● **Collected material**
↓↓↓
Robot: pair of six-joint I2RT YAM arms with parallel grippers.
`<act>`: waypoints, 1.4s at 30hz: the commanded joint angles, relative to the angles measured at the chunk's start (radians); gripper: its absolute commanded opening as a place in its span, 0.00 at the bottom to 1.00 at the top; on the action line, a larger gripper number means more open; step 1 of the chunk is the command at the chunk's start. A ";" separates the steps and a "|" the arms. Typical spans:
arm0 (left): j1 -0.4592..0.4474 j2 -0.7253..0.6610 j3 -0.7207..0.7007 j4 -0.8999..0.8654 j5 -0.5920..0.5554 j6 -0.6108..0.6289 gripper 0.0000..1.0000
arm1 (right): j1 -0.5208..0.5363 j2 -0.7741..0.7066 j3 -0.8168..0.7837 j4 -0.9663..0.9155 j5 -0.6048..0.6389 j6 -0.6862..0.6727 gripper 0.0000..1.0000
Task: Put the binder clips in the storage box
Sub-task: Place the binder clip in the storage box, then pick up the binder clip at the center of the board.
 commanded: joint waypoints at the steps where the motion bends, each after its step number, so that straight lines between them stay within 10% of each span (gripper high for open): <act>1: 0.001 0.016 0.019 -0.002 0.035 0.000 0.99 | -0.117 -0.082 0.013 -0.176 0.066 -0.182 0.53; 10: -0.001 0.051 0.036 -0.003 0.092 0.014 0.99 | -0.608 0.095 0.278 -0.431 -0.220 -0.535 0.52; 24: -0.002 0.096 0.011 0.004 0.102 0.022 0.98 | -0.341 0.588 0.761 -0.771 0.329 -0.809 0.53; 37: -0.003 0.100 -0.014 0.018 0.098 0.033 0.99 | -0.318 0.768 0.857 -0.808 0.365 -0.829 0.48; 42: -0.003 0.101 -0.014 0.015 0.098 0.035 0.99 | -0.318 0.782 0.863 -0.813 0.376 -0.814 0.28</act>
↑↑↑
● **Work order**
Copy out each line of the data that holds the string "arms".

● **Response**
Robot: pair of six-joint I2RT YAM arms with parallel grippers.
`<act>`: waypoints, 1.4s at 30hz: the commanded joint angles, relative to the angles measured at the chunk's start (radians); gripper: its absolute commanded opening as a place in its span, 0.00 at the bottom to 1.00 at the top; on the action line, a larger gripper number means more open; step 1 of the chunk is the command at the chunk's start. A ";" separates the steps and a "|" the arms. Typical spans:

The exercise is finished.